BMC Gastroenterology ( IF 2.4 ) Pub Date : 2020-01-13 , DOI: 10.1186/s12876-020-1160-4
Zifei Tang 1 , Zhiheng Huang 1 , Weili Yan 2 , Yi Zhang 2 , Peng Shi 3 , Kuiran Dong 4 , Ying Gong 5 , Min Ji 5 , Yuhuan Wang 1 , Zhuowe Yu 1 , Ying Huang 1
Affiliation  

BACKGROUND Interleukin-10 (IL10) signalling pathway deficiency results in severe very early onset inflammatory bowel disease (VEOIBD), and enterostomy is often inevitable. However, studies in these surgical populations are lacking. This study aims to determine the enterostomy characteristics, postoperative complications and related risk factors in enterostomy patients. METHODS From March 1, 2015, to December 31, 2018, patients with IL10R-mutation who underwent enterostomy were recruited for analysis. We collected data on the patients' clinical characteristics, enterostomy characteristics, postoperative complications and related risk factors. RESULTS Twelve patients required emergency enterostomy, and 10 patients underwent elective enterostomy. Twelve patients experienced postoperative complications, including wound infection (27.3%), wound dehiscence (18.2%), reoperation (18.2%), etc. Compared with the pre-enterostomy values, there was a decrease in C-reactive protein (CRP) (P = 0.001), an increase in albumin (P = 0.001) and an improvement in the weight-for-age (P = 0.029) and body mass index (BMI) Z-scores (P = 0.004) after enterostomy. There was a significant difference between the pre-operation and postoperation medicine expenses (P = 0.002). Univariate binary logistic regression analysis revealed a statistically significant influence of CRP (OR: 1.43, 95% CI: 1.07-1.91, P = 0.016) and a tendency towards a significant influence of intestinal perforation, albumin level, BMI Z-score and weighted paediatric Crohn's disease activity index (wPCDAI). Multivariate logistic regression analysis showed that CRP (OR: 1.40), wPCDAI (OR: 2.88) and perforation (OR: 1.72) showed a tendency to behave as independent risk factors for postoperative complications, but the results were not significant (all P > 0.05). CONCLUSIONS Surgery and enterostomy showed benefits for VEOIBD with IL-10 signalling deficiency. The timing of intervention, potential postoperative complications, economic burden and other related problems should be considered.

中文翻译:

肠造口的并发症以及非常早期发作的白细胞介素10信号缺乏的炎性肠病的相关危险因素分析:单中心回顾性分析。

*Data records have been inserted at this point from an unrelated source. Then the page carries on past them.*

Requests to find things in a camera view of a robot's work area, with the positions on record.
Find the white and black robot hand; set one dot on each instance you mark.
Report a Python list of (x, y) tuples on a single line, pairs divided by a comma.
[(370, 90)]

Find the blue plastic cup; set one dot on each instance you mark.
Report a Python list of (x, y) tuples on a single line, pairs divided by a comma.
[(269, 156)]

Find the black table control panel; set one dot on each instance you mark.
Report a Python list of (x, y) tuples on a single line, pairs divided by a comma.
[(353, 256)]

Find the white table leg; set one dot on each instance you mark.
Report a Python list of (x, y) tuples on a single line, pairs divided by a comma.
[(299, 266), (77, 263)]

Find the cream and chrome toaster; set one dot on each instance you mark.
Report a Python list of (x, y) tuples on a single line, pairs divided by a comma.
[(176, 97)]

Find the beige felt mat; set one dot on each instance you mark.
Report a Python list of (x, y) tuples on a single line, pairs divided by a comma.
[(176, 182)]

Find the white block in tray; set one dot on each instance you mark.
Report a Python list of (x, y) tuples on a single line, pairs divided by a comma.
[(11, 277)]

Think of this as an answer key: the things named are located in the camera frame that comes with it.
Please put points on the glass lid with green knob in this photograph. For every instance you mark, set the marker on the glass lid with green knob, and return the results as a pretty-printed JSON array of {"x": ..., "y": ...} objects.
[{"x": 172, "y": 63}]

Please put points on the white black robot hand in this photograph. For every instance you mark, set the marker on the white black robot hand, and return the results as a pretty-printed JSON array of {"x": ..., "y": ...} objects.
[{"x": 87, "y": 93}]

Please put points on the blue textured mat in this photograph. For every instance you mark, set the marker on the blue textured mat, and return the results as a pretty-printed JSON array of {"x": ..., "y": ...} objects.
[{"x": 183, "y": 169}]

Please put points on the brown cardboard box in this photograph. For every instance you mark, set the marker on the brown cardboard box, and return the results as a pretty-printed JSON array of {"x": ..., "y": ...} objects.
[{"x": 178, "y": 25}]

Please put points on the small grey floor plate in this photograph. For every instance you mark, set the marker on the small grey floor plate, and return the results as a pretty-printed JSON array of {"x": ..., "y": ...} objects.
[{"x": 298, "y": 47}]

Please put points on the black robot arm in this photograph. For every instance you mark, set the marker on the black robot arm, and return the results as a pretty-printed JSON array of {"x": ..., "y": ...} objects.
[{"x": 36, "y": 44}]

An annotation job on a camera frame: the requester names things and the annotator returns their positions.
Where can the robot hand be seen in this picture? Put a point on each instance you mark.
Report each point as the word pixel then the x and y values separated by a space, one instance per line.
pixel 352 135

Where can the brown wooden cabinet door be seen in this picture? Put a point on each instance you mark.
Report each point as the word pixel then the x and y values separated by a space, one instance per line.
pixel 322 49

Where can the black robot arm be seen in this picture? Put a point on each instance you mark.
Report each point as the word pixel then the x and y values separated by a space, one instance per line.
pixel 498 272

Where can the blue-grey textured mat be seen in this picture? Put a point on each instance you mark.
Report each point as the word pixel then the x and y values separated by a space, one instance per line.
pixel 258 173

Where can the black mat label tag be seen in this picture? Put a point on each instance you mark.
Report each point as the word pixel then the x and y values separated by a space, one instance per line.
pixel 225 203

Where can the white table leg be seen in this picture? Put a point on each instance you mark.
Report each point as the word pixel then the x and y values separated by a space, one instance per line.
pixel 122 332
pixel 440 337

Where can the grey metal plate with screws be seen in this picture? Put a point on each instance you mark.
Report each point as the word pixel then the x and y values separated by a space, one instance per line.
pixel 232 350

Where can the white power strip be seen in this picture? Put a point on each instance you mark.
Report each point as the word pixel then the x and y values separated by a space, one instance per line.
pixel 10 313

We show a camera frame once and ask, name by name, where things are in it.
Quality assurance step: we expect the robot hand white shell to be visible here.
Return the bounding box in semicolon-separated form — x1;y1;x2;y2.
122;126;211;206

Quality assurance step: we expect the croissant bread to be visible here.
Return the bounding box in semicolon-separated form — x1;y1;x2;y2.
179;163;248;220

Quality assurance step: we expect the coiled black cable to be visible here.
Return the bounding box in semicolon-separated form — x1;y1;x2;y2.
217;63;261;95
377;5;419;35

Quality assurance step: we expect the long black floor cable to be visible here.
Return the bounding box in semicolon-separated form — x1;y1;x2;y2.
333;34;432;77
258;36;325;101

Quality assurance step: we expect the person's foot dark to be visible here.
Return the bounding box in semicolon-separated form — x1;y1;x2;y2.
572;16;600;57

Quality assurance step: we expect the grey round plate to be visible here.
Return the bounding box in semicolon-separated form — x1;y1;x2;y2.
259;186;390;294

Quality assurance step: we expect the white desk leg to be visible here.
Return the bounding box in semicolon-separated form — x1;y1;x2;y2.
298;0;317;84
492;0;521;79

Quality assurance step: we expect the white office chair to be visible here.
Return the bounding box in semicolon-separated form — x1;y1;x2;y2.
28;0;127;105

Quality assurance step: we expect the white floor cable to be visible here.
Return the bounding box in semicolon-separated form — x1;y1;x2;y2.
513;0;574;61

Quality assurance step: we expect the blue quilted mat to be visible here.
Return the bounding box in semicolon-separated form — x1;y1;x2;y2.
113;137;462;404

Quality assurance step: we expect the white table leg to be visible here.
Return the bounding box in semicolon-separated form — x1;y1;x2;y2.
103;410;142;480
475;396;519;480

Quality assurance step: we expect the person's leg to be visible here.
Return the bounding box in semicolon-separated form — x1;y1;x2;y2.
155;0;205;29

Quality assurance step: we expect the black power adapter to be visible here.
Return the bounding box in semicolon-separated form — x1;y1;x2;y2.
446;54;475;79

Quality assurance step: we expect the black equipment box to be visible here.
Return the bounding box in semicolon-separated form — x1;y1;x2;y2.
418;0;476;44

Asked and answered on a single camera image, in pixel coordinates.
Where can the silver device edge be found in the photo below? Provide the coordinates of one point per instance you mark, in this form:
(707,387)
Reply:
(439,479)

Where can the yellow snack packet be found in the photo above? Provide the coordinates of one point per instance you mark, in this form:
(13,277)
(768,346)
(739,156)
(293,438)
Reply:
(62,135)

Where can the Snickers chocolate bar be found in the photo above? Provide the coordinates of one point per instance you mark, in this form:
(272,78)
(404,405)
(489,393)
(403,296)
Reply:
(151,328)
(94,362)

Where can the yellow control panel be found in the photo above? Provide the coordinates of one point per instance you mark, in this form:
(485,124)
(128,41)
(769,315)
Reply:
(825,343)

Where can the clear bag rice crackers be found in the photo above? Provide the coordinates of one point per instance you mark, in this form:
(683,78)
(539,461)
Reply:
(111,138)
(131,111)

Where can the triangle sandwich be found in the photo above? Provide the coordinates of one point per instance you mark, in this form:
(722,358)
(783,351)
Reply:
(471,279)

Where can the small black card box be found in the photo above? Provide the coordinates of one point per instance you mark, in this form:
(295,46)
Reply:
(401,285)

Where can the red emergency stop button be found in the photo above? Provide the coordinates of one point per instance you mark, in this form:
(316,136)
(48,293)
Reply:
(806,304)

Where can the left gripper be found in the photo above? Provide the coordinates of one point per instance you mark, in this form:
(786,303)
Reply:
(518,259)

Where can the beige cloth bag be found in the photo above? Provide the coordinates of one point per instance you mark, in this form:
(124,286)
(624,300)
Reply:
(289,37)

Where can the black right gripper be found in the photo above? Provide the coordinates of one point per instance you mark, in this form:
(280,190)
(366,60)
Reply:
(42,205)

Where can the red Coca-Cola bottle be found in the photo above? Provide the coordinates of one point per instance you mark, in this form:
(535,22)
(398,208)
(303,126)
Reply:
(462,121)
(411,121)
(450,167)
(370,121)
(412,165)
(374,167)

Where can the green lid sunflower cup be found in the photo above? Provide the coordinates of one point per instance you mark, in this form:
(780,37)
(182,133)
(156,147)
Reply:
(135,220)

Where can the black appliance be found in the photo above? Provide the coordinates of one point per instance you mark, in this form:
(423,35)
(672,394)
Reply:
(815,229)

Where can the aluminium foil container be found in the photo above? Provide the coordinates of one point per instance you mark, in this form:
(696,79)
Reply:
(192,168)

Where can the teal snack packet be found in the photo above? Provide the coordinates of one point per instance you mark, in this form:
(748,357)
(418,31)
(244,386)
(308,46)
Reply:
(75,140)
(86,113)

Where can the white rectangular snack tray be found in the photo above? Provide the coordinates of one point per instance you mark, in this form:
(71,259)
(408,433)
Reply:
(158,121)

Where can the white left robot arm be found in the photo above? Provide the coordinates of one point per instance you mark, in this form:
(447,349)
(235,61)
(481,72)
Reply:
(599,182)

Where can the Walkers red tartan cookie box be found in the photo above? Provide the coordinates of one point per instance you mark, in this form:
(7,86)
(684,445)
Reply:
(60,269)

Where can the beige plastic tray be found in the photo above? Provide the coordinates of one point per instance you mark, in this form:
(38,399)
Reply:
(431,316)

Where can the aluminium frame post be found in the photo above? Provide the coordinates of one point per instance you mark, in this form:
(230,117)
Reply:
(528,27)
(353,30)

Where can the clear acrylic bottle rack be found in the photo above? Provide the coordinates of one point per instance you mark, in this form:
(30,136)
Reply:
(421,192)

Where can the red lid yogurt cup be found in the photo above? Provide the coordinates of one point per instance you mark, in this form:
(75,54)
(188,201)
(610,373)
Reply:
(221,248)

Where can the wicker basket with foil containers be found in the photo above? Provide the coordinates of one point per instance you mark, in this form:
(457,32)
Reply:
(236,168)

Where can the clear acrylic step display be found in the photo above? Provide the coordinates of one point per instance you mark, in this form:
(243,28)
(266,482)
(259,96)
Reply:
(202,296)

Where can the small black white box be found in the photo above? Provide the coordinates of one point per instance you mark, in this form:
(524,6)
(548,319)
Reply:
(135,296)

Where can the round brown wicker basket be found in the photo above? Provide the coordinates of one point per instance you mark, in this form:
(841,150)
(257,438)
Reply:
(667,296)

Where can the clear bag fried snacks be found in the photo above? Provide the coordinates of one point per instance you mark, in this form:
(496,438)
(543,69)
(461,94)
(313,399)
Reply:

背景技术白介素10(IL10)信号通路缺乏会导致严重的非常早期发作的炎症性肠病(VEOIBD),而肠造口术通常是不可避免的。然而,缺乏在这些外科手术人群中的研究。本研究旨在确定肠造口术患者的肠造口术特征,术后并发症和相关危险因素。方法自2015年3月1日至2018年12月31日,对接受肠造口术的IL10R突变患者进行分析。我们收集了有关患者的临床特征,肠造口术特征,术后并发症和相关危险因素的数据。结果12例患者需要紧急肠造口术,10例患者进行了选择性肠造口术。12名患者发生了术后并发症,包括伤口感染(占27.3%),伤口开裂(18.2%),再次手术(18.2%)等。与肠造口前值相比,C反应蛋白(CRP)减少(P = 0.001),白蛋白增加(P = 0.001)肠造口术后的年龄重(P = 0.029)和体重指数(BMI)Z评分(P = 0.004)有所改善。术前和术后药物费用之间存在显着差异(P = 0.002)。单变量二项logistic回归分析显示CRP具有统计学显着影响(OR:1.43,95%CI:1.07-1.91,P = 0.016),并且对肠穿孔,白蛋白水平,BMI Z评分和加权儿科有显着影响克罗恩病活动指数(wPCDAI)。多元logistic回归分析显示CRP(OR:1.40),wPCDAI(OR:2.88)和穿孔(OR:1。72)表现出倾向于作为术后并发症的独立危险因素的趋势,但结果并不显着(所有P> 0.05)。结论外科手术和肠造口术对具有IL-10信号缺乏的VEOIBD有益。应考虑干预的时间,潜在的术后并发症,经济负担和其他相关问题。